Merton was amazing in his comments on the race issue. As early as the 1930s, you can see him surface this concern for black folks. His concern for race was trumped by other issues as he entered the monastery in Kentucky in 1941. However, in the 60s he returned to the theme and wrote some very insightful things about race. Even Scott is amazed by his commentary and insights from his perspective of a hermit white monk in the hills of Kentucky.
She entitles her chapter, “Helpful Eyes on a Hopeless Issue.” Even on the first page of that chapter, I knew I was in for a good experience. She notes, “Talking about race means, among many things, sharing our fears and frustrations about our place in the world, about how people are treated, about a hope for better opportunities that never seem to materialize. In other words, it’s about dignity, respect, a shared humanity, and ultimately, our hearts and soul.” (135) Reading these words made me think about Scott and I meeting in person for the first time.
It was a lovely summer day when we met at the edge of my college campus. It turns out, her husband is actually an alum of the college---small world! As we walked on to the campus involved in the normal beginning chit chat of an emerging acquaintance, we chose to sit on a bench and enjoy the breezy day while in the shade of a tree that might well have been there when the college was founded in 1845.
Spending a couple hours with this remarkable woman makes it easy to understand her comments about dignity, respect, and our shared humanity. I felt this and hope, in turn, she did too. I appreciate Scott’s experience and wisdom, which is different than my own. As an African American younger woman growing up in an older, industrial city, her experience does not parallel mine as an Indiana white guy growing up on a farm in an earlier age. The racism of my younger years was much overt than it is today---for the most part. And yet, I question almost anything I think I might know.
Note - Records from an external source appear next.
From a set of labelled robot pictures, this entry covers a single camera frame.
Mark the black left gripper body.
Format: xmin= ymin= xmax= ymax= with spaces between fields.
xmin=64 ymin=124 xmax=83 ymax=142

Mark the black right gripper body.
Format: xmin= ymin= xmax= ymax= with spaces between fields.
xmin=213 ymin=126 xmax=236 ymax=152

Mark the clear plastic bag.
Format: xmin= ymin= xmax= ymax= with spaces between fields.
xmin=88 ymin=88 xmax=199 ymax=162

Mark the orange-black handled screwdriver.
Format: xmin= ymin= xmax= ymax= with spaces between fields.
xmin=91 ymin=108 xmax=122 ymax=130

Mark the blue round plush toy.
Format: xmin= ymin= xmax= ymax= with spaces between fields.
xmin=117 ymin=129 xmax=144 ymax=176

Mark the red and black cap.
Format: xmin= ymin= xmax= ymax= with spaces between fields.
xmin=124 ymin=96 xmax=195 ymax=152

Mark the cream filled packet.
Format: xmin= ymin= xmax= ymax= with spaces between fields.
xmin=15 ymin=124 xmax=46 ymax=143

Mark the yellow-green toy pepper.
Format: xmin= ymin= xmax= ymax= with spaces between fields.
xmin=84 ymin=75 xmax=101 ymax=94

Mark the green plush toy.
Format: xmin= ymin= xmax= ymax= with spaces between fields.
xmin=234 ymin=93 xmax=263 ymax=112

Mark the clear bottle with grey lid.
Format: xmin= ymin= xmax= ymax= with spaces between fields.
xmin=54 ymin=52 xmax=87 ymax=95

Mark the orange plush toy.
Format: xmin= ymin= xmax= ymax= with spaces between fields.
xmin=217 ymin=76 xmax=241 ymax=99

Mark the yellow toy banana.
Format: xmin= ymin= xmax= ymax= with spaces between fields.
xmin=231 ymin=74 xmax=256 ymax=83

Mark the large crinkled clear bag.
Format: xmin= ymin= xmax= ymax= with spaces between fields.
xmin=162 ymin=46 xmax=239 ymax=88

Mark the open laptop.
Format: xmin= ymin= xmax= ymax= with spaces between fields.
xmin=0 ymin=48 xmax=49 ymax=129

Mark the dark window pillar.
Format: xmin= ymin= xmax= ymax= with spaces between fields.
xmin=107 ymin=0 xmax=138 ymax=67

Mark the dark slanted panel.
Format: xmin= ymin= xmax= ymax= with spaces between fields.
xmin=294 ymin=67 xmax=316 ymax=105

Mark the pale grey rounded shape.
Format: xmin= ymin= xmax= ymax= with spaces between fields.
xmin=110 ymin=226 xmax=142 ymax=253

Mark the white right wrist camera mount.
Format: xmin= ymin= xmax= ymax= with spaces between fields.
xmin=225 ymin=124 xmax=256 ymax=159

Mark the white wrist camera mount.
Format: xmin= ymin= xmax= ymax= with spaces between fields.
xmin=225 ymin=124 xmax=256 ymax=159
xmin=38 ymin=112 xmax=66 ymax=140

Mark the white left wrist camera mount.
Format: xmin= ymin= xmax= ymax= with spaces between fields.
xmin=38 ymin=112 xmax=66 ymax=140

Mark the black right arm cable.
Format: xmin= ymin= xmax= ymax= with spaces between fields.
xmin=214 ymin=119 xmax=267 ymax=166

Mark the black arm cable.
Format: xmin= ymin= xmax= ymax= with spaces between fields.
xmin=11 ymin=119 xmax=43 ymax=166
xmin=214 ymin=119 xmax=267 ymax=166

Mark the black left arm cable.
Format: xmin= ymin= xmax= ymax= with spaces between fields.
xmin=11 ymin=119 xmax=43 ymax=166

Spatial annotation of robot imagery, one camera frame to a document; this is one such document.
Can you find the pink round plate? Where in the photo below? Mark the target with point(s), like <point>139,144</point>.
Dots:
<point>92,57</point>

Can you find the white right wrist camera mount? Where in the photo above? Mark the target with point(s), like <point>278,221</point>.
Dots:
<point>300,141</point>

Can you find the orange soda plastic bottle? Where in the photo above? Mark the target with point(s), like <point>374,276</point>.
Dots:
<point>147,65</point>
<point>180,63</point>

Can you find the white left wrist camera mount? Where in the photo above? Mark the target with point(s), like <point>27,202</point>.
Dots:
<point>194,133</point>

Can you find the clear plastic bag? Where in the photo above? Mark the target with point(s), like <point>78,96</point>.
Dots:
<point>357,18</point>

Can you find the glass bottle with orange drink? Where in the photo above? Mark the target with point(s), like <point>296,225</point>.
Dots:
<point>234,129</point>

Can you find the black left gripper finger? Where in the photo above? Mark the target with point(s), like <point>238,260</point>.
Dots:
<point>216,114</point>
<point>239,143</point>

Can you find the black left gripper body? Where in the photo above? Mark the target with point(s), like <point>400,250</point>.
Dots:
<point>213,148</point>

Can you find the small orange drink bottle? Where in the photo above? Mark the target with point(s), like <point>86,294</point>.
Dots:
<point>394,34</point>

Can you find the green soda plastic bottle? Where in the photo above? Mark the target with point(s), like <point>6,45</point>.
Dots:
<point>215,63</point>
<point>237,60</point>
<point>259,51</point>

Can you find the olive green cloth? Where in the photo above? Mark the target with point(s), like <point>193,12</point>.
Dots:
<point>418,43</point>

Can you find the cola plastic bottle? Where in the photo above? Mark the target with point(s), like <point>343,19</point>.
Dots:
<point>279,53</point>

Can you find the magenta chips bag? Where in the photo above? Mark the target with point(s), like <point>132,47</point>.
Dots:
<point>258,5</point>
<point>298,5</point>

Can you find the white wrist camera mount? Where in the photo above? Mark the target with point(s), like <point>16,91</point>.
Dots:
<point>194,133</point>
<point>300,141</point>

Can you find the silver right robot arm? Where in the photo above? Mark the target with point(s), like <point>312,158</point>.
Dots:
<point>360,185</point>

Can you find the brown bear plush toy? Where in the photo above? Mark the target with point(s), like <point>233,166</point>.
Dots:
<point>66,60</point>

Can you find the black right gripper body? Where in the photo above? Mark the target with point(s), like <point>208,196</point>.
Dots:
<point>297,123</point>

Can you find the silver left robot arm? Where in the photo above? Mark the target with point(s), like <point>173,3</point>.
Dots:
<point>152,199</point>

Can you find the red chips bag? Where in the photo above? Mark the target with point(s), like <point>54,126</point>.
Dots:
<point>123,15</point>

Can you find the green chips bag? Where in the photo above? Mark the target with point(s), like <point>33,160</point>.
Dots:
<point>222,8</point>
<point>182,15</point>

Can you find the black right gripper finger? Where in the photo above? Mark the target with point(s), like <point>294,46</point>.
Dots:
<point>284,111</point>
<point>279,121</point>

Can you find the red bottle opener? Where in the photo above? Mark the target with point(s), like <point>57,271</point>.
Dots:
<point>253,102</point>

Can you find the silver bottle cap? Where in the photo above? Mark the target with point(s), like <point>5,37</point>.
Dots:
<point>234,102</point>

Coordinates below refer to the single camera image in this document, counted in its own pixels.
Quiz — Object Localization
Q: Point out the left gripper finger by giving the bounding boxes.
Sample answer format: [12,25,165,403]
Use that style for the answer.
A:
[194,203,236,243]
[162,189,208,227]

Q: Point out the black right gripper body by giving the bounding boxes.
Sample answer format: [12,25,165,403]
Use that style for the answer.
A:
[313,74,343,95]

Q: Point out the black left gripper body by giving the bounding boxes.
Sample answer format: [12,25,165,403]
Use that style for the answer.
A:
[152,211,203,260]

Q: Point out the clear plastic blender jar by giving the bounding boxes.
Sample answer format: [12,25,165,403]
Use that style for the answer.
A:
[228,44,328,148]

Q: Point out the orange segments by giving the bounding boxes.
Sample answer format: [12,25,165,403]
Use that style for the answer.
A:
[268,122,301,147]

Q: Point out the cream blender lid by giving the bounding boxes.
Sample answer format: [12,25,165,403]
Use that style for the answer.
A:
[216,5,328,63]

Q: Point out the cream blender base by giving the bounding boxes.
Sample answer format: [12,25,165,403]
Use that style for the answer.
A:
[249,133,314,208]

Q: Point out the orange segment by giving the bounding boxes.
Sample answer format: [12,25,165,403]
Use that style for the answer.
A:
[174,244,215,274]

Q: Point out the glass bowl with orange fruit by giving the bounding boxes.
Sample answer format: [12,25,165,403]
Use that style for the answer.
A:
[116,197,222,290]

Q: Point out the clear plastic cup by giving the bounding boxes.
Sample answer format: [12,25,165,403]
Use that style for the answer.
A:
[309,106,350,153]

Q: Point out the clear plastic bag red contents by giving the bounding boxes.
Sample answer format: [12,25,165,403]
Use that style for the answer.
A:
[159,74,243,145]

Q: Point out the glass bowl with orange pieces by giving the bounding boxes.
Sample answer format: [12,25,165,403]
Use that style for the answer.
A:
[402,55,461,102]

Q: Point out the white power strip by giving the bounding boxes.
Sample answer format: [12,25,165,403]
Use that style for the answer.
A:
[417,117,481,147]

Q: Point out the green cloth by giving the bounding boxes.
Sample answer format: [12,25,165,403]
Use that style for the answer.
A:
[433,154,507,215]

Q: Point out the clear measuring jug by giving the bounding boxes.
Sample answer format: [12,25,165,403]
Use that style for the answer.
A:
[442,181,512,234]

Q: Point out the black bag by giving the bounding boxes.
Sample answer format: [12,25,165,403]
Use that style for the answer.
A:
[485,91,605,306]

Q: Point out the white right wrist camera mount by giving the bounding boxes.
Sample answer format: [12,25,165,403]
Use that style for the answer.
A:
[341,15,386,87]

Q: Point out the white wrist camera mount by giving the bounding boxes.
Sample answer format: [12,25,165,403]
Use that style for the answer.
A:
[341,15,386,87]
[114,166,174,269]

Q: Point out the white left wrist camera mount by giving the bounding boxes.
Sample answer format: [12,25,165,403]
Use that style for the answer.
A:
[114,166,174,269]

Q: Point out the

That is why I appreciate Scott’s vulnerability and willingness to share. At one point, she quotes Eldridge Cleaver, a Black Panther Party member more my own age. With him in mind, Scott says, “I don’t want to be a rigid flame of indignation…I want instead a way of resisting racism so that I don’t become what I behold. I don’t want my life weighed down by anger, hopelessness, and resentment.” ( 139).
And then she asks poignantly, “How do I do that Thomas?” This is how her dialogue with Thomas Merton ensues. She talks about her biracial son, now a teenager as well as sharing a story about a black Catholic priest from Louisiana, August Thompson, who asked Merton how to respond to his racist bishop. Merton’s counsel is nonviolence. He was steeped in Gandhi, King and others from that nonviolence tradition. That is where Scott and I both want to be, too. But this is a challenge. We all know we live in a society prone to violence---whether it is a policeman shooting a black man in the back as he runs away or the other way around.
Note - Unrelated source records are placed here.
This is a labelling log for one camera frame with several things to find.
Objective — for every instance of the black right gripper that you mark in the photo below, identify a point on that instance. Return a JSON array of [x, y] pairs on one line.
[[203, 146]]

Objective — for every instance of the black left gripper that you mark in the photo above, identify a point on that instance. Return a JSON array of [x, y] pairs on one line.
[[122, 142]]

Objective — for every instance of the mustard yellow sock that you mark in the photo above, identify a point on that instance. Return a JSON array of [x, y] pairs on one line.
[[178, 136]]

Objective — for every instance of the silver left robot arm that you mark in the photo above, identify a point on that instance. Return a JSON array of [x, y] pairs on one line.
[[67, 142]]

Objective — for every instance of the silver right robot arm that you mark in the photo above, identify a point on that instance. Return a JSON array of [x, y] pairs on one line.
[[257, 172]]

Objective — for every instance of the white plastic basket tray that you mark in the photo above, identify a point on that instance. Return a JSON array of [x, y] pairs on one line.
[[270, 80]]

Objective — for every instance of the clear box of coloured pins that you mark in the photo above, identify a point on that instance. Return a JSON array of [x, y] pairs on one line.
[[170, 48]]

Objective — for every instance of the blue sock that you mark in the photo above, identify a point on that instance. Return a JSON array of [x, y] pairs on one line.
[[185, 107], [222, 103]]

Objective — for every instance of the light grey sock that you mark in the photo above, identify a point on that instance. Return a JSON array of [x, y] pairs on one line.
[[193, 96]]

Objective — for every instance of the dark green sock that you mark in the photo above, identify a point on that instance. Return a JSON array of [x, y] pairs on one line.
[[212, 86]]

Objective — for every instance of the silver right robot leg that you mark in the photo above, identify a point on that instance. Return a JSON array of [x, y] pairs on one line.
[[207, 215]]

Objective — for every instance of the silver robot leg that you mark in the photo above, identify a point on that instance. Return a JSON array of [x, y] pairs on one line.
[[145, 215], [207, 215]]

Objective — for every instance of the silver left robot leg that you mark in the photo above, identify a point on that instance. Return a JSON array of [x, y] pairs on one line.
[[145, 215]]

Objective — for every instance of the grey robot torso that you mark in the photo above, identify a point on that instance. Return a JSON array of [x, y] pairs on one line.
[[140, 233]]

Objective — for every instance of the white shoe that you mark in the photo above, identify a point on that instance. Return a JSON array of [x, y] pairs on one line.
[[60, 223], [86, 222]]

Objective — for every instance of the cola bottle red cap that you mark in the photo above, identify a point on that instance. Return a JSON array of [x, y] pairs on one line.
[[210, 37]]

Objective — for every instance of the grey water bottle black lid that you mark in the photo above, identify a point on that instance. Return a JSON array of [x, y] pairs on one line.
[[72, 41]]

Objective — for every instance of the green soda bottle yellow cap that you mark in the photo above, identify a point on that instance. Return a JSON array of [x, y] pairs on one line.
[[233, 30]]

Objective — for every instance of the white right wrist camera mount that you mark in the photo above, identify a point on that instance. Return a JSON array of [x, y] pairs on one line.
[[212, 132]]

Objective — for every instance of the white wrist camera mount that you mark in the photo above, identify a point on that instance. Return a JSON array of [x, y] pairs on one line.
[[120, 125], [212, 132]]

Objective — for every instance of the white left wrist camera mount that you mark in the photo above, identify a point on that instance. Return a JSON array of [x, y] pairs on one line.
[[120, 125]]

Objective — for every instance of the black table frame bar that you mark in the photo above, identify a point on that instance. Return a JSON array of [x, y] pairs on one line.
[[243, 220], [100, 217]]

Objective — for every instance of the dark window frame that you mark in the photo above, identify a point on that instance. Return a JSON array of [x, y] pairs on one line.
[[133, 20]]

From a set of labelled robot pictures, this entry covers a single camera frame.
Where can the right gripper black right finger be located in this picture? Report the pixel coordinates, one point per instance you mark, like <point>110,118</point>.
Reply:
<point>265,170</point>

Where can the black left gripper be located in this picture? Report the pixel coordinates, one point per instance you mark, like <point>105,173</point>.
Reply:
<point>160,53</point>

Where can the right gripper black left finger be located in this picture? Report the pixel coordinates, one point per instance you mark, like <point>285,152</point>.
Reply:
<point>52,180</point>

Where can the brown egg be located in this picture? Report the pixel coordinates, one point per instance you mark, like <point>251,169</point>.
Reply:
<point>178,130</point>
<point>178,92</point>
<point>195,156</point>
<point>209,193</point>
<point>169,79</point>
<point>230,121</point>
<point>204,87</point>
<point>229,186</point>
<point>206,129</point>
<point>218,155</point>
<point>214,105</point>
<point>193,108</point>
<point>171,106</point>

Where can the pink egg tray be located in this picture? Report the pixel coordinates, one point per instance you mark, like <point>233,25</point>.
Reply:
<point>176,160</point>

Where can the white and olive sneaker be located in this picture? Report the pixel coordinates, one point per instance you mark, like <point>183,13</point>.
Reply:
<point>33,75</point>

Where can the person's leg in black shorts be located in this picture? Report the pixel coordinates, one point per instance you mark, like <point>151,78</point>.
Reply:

At one point in this chapter, Scott poses a challenging question: “What does rule me?” (143) I am not sure I have ever been asked that point blank! She cites the writer, Robert Vivian, who contends “we all have immortal wounds: events in our lives we simply cannot get over.” (143-4) Scott confesses her wound is betrayal. I am not sure what mine might be. I have something to ponder and to pray about.
Scott finishes by recognizing she does not have all the answers---and neither did Merton. I love her conclusion, “I don’t know what to do either. But the fact that we’re here in this same place of not knowing is a really good place to start.” (147) It is not the end of the story, but it is a really good place to start. I want to join Scott and Merton in this place. If enough of us go to this starting point and try to leave off our egos and prejudices---so far as we can---and begin to dialogue, we have a chance.
This is a very helpful hint on race.